Overhage Jörg, Steinbüchel Alexander, Priefert Horst
Institut für Mikrobiologie der Westfälischen Wilhelms-Universität Münster, D-48149 Münster, Germany.
Appl Environ Microbiol. 2002 Sep;68(9):4315-21. doi: 10.1128/AEM.68.9.4315-4321.2002.
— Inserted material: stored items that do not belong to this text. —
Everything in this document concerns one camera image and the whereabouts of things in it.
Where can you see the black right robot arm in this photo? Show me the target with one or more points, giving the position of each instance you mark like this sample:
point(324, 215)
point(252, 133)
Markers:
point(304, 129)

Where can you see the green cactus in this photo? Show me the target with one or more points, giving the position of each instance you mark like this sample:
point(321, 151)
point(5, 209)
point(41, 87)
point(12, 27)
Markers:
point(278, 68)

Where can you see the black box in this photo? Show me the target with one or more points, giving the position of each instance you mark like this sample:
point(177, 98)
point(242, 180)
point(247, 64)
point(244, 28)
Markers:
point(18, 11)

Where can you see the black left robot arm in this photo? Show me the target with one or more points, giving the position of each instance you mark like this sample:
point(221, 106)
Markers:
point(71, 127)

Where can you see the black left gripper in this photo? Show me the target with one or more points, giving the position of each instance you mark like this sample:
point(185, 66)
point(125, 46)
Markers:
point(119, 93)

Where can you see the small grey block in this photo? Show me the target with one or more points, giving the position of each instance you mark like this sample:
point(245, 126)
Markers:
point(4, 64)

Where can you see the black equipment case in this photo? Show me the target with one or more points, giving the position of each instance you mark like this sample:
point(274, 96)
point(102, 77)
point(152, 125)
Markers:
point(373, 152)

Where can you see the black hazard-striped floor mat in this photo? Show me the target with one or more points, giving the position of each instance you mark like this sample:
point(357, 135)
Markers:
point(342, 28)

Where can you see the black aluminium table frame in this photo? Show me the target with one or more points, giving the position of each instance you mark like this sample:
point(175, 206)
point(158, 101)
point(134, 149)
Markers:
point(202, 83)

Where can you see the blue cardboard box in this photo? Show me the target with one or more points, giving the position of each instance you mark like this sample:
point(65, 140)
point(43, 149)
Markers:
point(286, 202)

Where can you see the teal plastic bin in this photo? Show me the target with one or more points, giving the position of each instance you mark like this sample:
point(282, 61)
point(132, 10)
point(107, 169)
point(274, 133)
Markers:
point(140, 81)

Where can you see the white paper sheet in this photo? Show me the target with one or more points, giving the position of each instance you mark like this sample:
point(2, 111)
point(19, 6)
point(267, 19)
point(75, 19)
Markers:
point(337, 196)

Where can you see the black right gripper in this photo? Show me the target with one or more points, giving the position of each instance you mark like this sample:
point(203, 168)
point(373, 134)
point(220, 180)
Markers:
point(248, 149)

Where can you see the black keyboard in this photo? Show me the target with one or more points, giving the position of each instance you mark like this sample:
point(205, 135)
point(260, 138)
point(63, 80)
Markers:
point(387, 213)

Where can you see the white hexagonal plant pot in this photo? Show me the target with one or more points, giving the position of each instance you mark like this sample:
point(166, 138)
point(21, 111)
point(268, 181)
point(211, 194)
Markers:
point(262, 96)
The gene loci ehyAB, calA, and calB, encoding eugenol hydroxylase, coniferyl alcohol dehydrogenase, and coniferyl aldehyde dehydrogenase, respectively, which are involved in the first steps of eugenol catabolism in Pseudomonas sp. strain HR199, were amplified by PCR and combined to construct a catabolic gene cassette. This gene cassette was cloned in the newly designed broad-host-range vector pBBR1-JO2 (pBBR1-JO2ehyABcalAcalB) and transferred to Ralstonia eutropha H16. A recombinant strain of R. eutropha H16 harboring this plasmid expressed functionally active eugenol hydroxylase, coniferyl alcohol dehydrogenase, and coniferyl aldehyde dehydrogenase. Cells of R. eutropha H16(pBBR1-JO2ehyABcalAcalB) from the late-exponential growth phase were used as biocatalysts for the biotransformation of eugenol to ferulic acid. A maximum conversion rate of 2.9 mmol of eugenol per h per liter of culture was achieved with a yield of 93.8 mol% of ferulic acid from eugenol within 20 h, without further optimization.
基因座ehyAB、calA和calB分别编码丁香酚羟化酶、松柏醇脱氢酶和松柏醛脱氢酶,它们参与假单胞菌属菌株HR199中丁香酚分解代谢的第一步,通过聚合酶链反应(PCR)扩增这些基因座,并将其组合构建一个分解代谢基因盒。该基因盒被克隆到新设计的广宿主载体pBBR1-JO2(pBBR1-JO2ehyABcalAcalB)中,并转移到真养产碱菌H16。携带该质粒的真养产碱菌H16重组菌株表达了具有功能活性的丁香酚羟化酶、松柏醇脱氢酶和松柏醛脱氢酶。来自指数生长后期的真养产碱菌H16(pBBR1-JO2ehyABcalAcalB)细胞被用作生物催化剂,用于将丁香酚生物转化为阿魏酸。在未经进一步优化的情况下,每升培养物每小时丁香酚的最大转化率达到2.9 mmol,20小时内阿魏酸的产率为93.8 mol%(基于丁香酚)。